Saudi Arabia drags geopolitical baggage on to the World Cup pitch
By James M. Dorsey
Saudi Arabia has much at stake when its national soccer team
enters the pitch for the opening
match of the 2018 World Cup in Moscow.
With politics a permanent fixture, Saudi Arabia is playing in
the World Cup finals for the first time in more than a decade at a moment that
the kingdom is vying for enhanced influence in global and regional governance
of the sport.
In a world in which international sports associations
stubbornly maintain the fiction that sports and politics are separate, Saudi
sports czar, Turki al-Sheikh, the chairman of the kingdom’s General Sport
Authority and a close associate of Crown Prince Mohammed bin Salman, was
unequivocal in his assertions that his decisions were based on what he deemed “Saudi
Arabia’s best (political) interest.”
Barely 24 hours before the opening match, Saudi Arabia made
good on Mr. Al-Sheikh’s assertion that the kingdom’s international sports policy
would be driven by former US President George W. Bush’s post 9/11 principle of “you are either with us or
against.”
With Morocco’s bid for the 2026 World Cup in mind, Mr.
Al-Sheikh had earlier warned that "to be in the grey area is no longer
acceptable to us. There are those who were mistaken in their direction … If you
want support, it'll be in Riyadh. What you're doing is a waste of time…,"
Mr. Al-Sheikh said.
An analysis of the Arab vote in world soccer body FIFA’s
ballot in which Morocco lost out against a joint bid by the United States,
Canada and Mexico, produced a mirror image of the deep divisions in the Arab
world over regional disputes, including the one-year-old Saudi-United Arab
Emirates-led economic and diplomatic boycott of Qatar and the kingdom’s rivalry
with Iran.
Angry at what they asserted was a successful Saudi campaign
to persuade Arab and Islamic countries to break with the principle
of Arab, African and Muslim solidarity and to vote for North America rather
than Morocco, Moroccan officials suggested that the vote was likely to deepen
divisions and further strain once close ties between the two kingdoms.
Adopting a
Saudi Arabia First approach, Mr. Al-Sheikh noted that the United States “is
our biggest and strongest ally.” He recalled that when the World Cup was played
in 1994 in nine American cities, the US “was one of our favourites. The fans
were numerous, and the Saudi team achieved good results.”
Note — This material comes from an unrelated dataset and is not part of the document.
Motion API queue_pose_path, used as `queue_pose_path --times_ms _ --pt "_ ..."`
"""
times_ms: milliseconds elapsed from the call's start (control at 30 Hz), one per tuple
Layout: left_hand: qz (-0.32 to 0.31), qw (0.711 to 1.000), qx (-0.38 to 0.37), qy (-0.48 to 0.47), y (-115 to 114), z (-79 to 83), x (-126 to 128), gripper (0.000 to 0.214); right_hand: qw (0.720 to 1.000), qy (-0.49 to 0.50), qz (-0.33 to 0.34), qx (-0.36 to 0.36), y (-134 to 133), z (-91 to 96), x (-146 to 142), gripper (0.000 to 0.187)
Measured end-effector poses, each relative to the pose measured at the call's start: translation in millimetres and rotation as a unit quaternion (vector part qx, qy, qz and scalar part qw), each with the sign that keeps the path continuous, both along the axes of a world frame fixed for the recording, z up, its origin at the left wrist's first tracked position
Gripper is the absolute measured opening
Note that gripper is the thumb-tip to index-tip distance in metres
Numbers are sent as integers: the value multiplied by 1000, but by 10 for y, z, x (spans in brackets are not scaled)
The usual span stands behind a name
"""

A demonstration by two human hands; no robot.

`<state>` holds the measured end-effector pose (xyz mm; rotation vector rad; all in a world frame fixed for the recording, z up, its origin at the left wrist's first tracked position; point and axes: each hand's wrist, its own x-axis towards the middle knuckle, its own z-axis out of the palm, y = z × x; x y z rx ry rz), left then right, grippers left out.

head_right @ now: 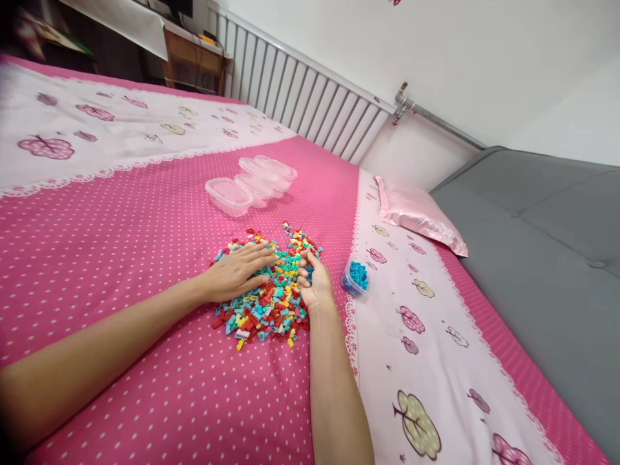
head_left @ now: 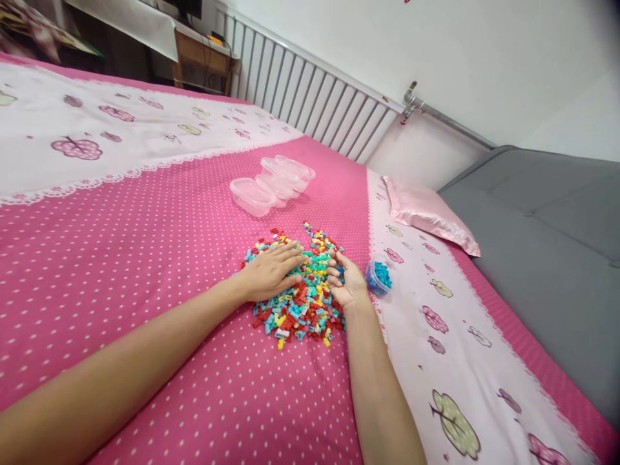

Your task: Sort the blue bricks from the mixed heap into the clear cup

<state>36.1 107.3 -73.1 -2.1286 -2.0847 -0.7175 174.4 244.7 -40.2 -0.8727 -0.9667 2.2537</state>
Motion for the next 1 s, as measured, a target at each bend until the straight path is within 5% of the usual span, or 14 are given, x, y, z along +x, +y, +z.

Mr. Al-Sheikh’s remarks followed a veiled
threat by President Donald J. Trump, in violation of guidelines regarding
political influence of world soccer body FIFA, against nations that may oppose
the US-led proposition.
The FIFA vote on the eve of the World Cup was the latest
element in the Saudi attempt to exert influence in soccer governance with the kingdom’s
spat with Morocco only one of several public controversies involving Saudi Arabia
and Mr. Al-Sheikh.
Casting a shadow over Saudi Arabia’s success in qualifying
for the World Cup was the fact that hours before the opening match, Saudi fans
remained deprived of legal access to broadcasts of matches.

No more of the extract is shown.